I thought taking the bill could be one of good ways to exercise the habit of giving.
Experience left me in doubts.
The first time, I tried with Mirek (names were changed in this post):
“It’s OK Mirek, today it’s on me.”
Shocked look in Mirek’s eyes: “Man, I can pay for my own lunch!”
I’m a conflict avoider. I let Mirek pay for himself.
A week after that, discussing with a Toastmasters colleague (let’s call her Gina) over a glass of wine. This time I’m making sure there will be no fights. I pay at the bar on my way from the bathroom. Coming back to the table, Gina says we should get the bill. I smile and say that she does not need to worry. I have already taken care of it. Gina’s expression starts with surprise, stays a few seconds in questioning look and ends clearly displaying fury. She opens her handbag, frantically looking for something (a purse, I hope, not a gun). Opening the purse she realizes she does not have any cash and therefore won’t be able to pay me her half right away.
A victorious smile stays on my face only for a moment. That is until I realize that she actually is seriously upset about the whole situation and keeps talking about how this is not right until the moment we part at the tram station.
Just to add to the story: The first thing Gina does when I met her a few days later is that she stuffs my hand with banknotes covering her part of the bill.
Made me wonder: What’s wrong those people? What’s so scary about being invited for a meal or a glass of wine? And maybe even: How can they be so rude to reject such a gift?
I’m sure you can come up with many explanations – let me offer you one more. It’s from Rebecca Solnit’s Faraway Nearby.
(…) we imagine that gifts put us in the giver’s debt, and debt is supposed to be a bad thing. You can see it in the way people sometimes try to reciprocate immediately out of a sense that indebtedness is a burden.
Never thought that by trying to invite them, I made Mirek and Gina feel like they’re about to be choked by another mortgage.
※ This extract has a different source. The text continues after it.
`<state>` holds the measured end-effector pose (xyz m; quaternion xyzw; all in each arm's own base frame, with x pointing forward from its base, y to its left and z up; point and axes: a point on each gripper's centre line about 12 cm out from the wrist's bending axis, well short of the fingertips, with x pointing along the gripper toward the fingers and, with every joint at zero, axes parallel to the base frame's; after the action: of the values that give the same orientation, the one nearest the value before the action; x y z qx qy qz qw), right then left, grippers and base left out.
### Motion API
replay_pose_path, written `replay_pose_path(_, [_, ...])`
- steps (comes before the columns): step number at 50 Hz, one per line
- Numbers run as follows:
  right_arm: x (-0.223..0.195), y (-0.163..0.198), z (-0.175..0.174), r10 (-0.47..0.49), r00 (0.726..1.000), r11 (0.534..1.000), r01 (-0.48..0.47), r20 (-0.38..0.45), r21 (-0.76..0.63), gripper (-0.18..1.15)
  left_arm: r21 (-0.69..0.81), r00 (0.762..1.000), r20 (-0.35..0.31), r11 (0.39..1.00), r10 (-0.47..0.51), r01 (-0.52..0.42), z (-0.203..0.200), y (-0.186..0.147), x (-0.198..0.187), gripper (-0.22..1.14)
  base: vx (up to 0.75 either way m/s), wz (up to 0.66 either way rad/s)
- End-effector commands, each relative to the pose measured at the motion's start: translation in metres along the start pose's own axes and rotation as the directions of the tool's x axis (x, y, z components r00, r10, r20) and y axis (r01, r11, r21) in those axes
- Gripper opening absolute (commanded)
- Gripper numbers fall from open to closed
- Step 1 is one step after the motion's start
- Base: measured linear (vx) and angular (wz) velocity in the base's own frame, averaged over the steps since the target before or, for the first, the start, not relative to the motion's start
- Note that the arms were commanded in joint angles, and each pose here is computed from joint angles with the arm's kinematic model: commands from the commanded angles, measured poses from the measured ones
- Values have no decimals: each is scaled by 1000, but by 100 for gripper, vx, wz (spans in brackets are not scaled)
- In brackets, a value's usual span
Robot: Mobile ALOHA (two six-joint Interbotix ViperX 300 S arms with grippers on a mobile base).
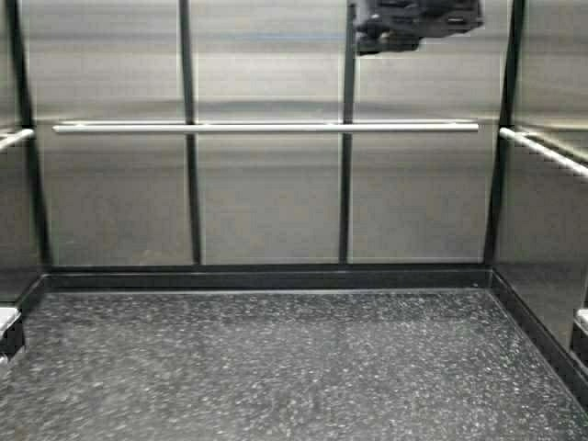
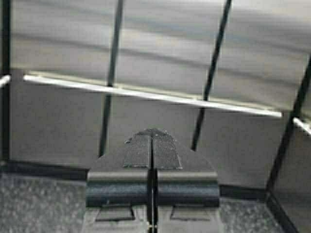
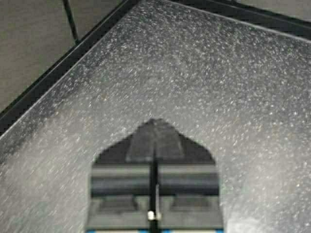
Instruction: Navigate to elevator, push the call button, then enter the elevator
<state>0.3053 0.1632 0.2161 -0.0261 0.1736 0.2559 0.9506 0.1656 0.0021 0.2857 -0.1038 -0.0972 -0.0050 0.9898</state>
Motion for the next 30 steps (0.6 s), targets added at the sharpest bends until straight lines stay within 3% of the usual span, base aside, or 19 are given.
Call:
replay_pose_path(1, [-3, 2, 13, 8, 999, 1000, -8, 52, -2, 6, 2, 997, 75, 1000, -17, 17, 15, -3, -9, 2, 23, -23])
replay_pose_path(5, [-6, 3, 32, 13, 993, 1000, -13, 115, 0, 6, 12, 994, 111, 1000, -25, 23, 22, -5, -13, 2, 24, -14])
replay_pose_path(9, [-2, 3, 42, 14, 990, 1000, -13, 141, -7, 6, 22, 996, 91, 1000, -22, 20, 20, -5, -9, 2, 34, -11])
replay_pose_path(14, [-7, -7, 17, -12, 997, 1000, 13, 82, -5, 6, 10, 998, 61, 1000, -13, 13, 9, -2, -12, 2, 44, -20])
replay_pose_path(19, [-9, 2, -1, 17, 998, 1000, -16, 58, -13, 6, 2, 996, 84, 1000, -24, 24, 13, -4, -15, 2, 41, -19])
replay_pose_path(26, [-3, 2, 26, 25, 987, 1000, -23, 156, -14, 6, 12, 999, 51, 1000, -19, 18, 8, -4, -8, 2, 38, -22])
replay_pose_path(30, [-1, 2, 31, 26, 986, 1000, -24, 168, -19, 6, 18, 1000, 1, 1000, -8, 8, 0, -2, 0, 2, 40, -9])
The explanation continues, expanded by the idea of anthropologist David Graeber, put in Rebecca Solnit’s words:
Before money, people didn’t barter but gave and received as needs and goods ebbed and flowed. They thereby incurred the indebtedness that bound them together, and reciprocated slowly, incompletely, in the ongoing transaction that is a community. Money was invented as a way to sever the ties by completing the transactions that never needed to be completed in the older system, but existed like a circulatory system in a body.
I get it that nowadays most of us wish to stay strong, independent and free of such an above described debt.
However – for me, the idea of gifts binding us together is a fascinating one. So fascinating, that I guess I’ll risk a few more tries. In the worst case – I’ll just sit back and watch another infuriated reaction. And in the best case – who knows?
Shall we grab a lunch together?
Featured image by Thomas Lefebvre, taken from Unsplash.com. Colors adjusted.
Excellent article – Thanks ! This is the law of reciprocity (Used a lot by salesmen).
So when you pay for us, we expect that you’ll ask somehting in return.
But you can pay me a lunch anytime Lukas, I will not say no :D.
Pierre
Pierre, makes sense!
Sounds good, we’re going for lunch then 😉
Another thoughtful post, thank you! I’ve adopted the habit of asking my dining companion “will you please allow me the honor/pleasure of having you as my guest?” This way they automatically reciprocate by giving you something that you want – works like a charm!
Hi Carlos – a smart move. I guess you can aviod most of the furious reactions when you introduce the fact you’re paying with such statement 🙂
With those people that don’t get angry with me, I usually get a promise such as “that means we have to do it (the lunch) again so that repay your invite”. That is, for me at least, even better than getting something in return right away, because it creates a dynamic of something going on in longer term.